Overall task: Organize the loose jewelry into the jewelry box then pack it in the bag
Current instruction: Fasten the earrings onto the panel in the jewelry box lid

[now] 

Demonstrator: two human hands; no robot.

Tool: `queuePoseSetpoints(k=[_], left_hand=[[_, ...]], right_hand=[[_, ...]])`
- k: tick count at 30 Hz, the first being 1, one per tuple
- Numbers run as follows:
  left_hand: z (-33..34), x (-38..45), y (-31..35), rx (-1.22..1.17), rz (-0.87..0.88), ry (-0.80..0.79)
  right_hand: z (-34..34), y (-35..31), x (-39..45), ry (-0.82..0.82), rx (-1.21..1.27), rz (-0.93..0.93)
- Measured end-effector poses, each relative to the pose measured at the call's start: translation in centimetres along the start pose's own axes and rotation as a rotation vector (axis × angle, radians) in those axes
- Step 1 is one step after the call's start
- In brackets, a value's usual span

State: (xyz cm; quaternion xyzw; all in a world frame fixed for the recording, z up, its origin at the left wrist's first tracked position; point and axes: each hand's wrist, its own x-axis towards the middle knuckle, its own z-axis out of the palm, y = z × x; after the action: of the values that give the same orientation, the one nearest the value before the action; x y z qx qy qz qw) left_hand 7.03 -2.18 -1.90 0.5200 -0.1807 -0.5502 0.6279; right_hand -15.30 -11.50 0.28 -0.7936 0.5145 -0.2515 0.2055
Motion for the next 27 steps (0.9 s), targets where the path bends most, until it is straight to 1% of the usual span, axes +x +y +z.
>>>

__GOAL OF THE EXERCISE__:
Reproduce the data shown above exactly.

__RESULT OF THE TASK__:
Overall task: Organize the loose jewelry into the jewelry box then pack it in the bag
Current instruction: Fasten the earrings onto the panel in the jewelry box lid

[now] 

Demonstrator: two human hands; no robot.

Tool: `queuePoseSetpoints(k=[_], left_hand=[[_, ...]], right_hand=[[_, ...]])`
- k: tick count at 30 Hz, the first being 1, one per tuple
- Numbers run as follows:
  left_hand: z (-33..34), x (-38..45), y (-31..35), rx (-1.22..1.17), rz (-0.87..0.88), ry (-0.80..0.79)
  right_hand: z (-34..34), y (-35..31), x (-39..45), ry (-0.82..0.82), rx (-1.21..1.27), rz (-0.93..0.93)
- Measured end-effector poses, each relative to the pose measured at the call's start: translation in centimetres along the start pose's own axes and rotation as a rotation vector (axis × angle, radians) in those axes
- Step 1 is one step after the call's start
- In brackets, a value's usual span

State: (xyz cm; quaternion xyzw; all in a world frame fixed for the recording, z up, its origin at the left wrist's first tracked position; point and axes: each hand's wrist, its own x-axis towards the middle knuckle, its own z-axis out of the palm, y = z × x; after the action: of the values that give the same orientation, the one nearest the value before the action; x y z qx qy qz qw) left_hand 7.03 -2.18 -1.90 0.5200 -0.1807 -0.5502 0.6279; right_hand -15.30 -11.50 0.28 -0.7936 0.5145 -0.2515 0.2055
Motion for the next 27 steps (0.9 s), targets where the path bends most, until it is straight to 1% of the usual span, axes +x +y +z.
>>>

No more output is expected.